Un padre que da consejos

Mi padre es un hombre sabio. No sólo porque posee un gran abanico de conocimientos de diversa índole. Sino más bien por haber sido un hombre que durante toda su vida respetó su pasión y alrededor de ella, consolidó una gran familia.

Su sabiduría fue la de saber mantener a raya los malos momentos, convencido de que el tiempo se encarga de hacerlos buenos.

Su sabiduría está libre de la soberbia de aquellos que la escriben, y a pesar de ello, es un hombre reconocido en lo suyo. Su sabiduría se observa en sus relatos, en sus versos y en su humor, pero fundamentalmente, en sus silencios y omisiones.

Sus consejos siempre tuvieron el ejemplo como base, y un observador no los llamaría tales pues no respetan su estructura, indudablemente, sus efectos fueron estimulantes.

Su lugar preferido para charlar es el fogón, que casualmente también es mi favorito, especialmente en verano o primavera. Este está emplazado a pocos metros de casa, bajo un gran árbol. Consta de una parrilla y un par de troncos acostados sobre el pasto que sirven de asiento, y a una distancia prudencial, una mesa de mármol con sus bancos correspondientes aguardan que la carne se cocine para alojar a los comensales.
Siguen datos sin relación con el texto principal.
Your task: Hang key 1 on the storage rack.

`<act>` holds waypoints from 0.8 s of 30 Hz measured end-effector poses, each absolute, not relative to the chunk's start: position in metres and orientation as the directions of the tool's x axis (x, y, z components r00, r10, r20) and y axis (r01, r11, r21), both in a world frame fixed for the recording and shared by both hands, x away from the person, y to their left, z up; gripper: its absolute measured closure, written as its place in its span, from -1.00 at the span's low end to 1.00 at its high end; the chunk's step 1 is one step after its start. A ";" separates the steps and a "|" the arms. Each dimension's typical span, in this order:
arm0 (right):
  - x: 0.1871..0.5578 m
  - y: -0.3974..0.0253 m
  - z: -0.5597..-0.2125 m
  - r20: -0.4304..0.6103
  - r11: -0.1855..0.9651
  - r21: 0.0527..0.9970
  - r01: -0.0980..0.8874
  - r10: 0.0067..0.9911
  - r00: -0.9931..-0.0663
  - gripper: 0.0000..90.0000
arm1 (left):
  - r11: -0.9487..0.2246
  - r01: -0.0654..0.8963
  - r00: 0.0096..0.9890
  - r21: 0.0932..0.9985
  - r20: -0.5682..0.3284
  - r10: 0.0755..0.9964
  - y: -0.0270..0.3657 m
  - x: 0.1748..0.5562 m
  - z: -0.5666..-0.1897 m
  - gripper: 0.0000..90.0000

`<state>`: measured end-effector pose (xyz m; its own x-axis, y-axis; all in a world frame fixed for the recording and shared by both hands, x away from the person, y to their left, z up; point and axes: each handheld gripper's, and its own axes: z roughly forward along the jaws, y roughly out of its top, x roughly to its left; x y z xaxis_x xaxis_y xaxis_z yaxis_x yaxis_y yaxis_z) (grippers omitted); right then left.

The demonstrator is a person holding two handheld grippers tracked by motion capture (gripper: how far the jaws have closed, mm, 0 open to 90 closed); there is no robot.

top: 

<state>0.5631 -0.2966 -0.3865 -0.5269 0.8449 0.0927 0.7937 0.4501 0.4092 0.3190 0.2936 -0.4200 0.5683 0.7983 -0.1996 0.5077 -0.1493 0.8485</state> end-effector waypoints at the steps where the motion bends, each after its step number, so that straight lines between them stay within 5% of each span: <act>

Mi hija también lo disfruta. Especialmente porque aprovecha para jugar con los perros y revolcarse con ellos por el pasto mientras que el asado se va haciendo.

En el fogón se conversa. El asado es sólo una excusa. Sabrosa, por cierto, pero una excusa, que sirve para generar esos momentos previos en donde el reencuentro se vive en todo su esplendor. El fogón es el símbolo de la familia. Los seis hermanos nos sentimos atraídos por él, y significa poder compartir ese momento especial con mi padre.

Hace algunos años ese fogón fue testigo de un consejo (o como quieran llamarle) que cambió mi forma de ver la vida. No estaba en mi mejor momento. Me sentía frustrado, triste e indeciso. Y sobre eso giró la charla, entre mates, gancia con limón, salamín y queso.

—¡Cómo me gustaría estar en tu lugar! —sugirió mi padre con énfasis.

—¿Qué sos? ¿Masoquista? ¿O te pegó mal el Gancia? —contesté sorprendido.

—¡No! Me gustaría estar en tu lugar, por el sencillo hecho de tu edad. Con los años que tenés podés hacer lo que se té de la gana, sin preocuparte el tiempo que te lleve.

De ese fin de semana volví fortalecido y con los problemas minimizados, era verdad que a mi edad, cualquier problema contaba con tiempo para resolverse.

Varios veranos después, en ese mismo fogón, nos pescó la noche conversando. Yo ya tenía esposa e hija, un trabajo que no me gustaba, pero una vida encaminada o monótona tal vez. Por esos caminos andaba la charla.

—¡Cómo me gustaría estar en tu lugar! —sugirió mi padre con énfasis…otra vez.

—¿Otra vez? Mirá que ya casi tengo 30.

—Si, otra vez por tu edad me gustaría estar en tu lugar. Tenés la edad en la que el tiempo te sigue sobrando, pero a demás ya tenés la cabeza preparada para no tener demasiado miedo a nada y sumale a eso la fortaleza que te da la paternidad.

Cuando al poco tiempo dejé mi trabajo seguro, para volcarme a la enseñanza y a las letras, mi padre no me apoyó ni reprobó, simplemente me sugirió prudencia. En sus ojos vi que no tenía idea que habían sido sus palabras, aquella noche en el fogón, la chispa que encendiera tanto fuego.